===== Exercise material =====

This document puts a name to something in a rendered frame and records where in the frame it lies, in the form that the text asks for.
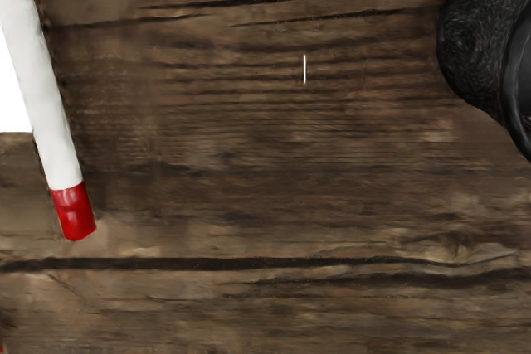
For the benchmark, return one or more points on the white marker with red cap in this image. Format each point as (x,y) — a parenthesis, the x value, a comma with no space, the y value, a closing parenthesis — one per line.
(39,93)

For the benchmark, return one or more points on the black mesh pen holder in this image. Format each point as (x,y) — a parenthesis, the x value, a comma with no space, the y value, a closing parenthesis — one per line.
(481,39)

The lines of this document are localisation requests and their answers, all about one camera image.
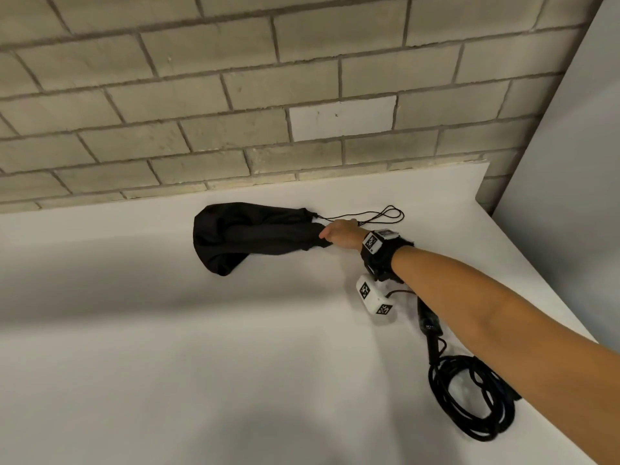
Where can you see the person's right hand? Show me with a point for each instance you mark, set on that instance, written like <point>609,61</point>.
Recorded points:
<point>345,235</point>

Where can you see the person's right fingers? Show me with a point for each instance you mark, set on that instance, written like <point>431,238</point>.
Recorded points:
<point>323,233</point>

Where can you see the person's right forearm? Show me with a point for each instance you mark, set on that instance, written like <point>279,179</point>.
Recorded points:
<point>508,329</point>

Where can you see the white marker block on wrist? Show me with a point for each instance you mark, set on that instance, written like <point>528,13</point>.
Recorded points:
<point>378,238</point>

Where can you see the white wrist camera with markers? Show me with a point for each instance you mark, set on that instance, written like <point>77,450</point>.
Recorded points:
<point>373,298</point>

=====

From the data above, copy each line that has the string "camera".

*Your solution*:
The lines of this document are localisation requests and their answers, all about one camera image.
Where can you see the white wrist camera with markers? Show me with a point for each instance you mark, set on that instance, written like <point>77,450</point>.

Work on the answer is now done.